ARE you wondering why the sudden increase in fuel prices, when the global barrel price is dropping faster than the rain?
It's Easter again and prices are at a premium for motorists who are planning a getaway. Fortune favours the brave and arrogant.
Oil rich nations, like USA, are super-sensitive to any increase, with public outcry over the slightest gain.
The tradition with our fuel companies is to profiteer at premium holiday periods, regardless.
It shows that the price of fuel here has little or nothing to do with global prices, but is based on demand and supply.
It has slowly gone from the low dollar prices at the lowest of the cycles, to $135.9 in the past fortnight.
It is an unconscionable move to exploit the goodwill and generosity of the holiday, with no thought for the social consequences.
This is exploitation with impunity. Motorists who rely on fuel at regular periods, who travel long distances at long weekends, are subject to the market.
Global oil continues to hover round the $50 a barrel mark. It is half the price it was 12 months ago, when fuel was $1.60 a litre.
Now diesel is cheaper than unleaded, an anomaly without explanation.
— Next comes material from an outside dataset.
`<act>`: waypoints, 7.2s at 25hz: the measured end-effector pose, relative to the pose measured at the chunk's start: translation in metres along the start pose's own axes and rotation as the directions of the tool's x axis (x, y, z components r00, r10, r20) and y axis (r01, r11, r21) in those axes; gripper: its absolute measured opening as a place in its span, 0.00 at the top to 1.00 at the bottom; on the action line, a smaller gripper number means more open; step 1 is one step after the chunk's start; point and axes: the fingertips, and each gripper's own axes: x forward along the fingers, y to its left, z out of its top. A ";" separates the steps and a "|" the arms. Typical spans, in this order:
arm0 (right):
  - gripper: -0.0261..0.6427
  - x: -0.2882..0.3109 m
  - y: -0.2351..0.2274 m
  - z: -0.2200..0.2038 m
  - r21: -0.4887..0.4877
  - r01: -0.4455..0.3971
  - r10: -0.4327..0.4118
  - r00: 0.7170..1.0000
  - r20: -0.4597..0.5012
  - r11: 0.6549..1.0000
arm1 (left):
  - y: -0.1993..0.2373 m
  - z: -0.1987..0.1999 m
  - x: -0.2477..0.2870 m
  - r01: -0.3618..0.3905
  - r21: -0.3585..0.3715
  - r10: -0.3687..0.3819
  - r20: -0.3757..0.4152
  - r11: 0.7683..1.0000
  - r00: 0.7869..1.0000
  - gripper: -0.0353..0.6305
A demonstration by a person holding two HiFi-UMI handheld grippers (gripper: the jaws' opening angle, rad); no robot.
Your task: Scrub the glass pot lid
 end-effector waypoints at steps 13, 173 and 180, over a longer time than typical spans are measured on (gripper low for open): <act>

Half of $1.60 is 80 cents.
Why isn't this rort addressed by the ACCC, the government body which scrutinises all business suspected of profiteering? Is it merely an enigma to be solved, or dissolved for all the good it does?
Why is it impotent? Because the biggest gain is the GST and excise element connected to the higher price, handing both struggling state and federal governments a nice tax profit.
Motorists are sitting ducks, especially those subject to long distance motoring.
All goods and services are subject to the higher fuel price and passed on with any increase, automatically, to the public yet again.
Happy Easter. For those who are financially challenged, travel is not an option. The cost of motoring is becoming a luxury.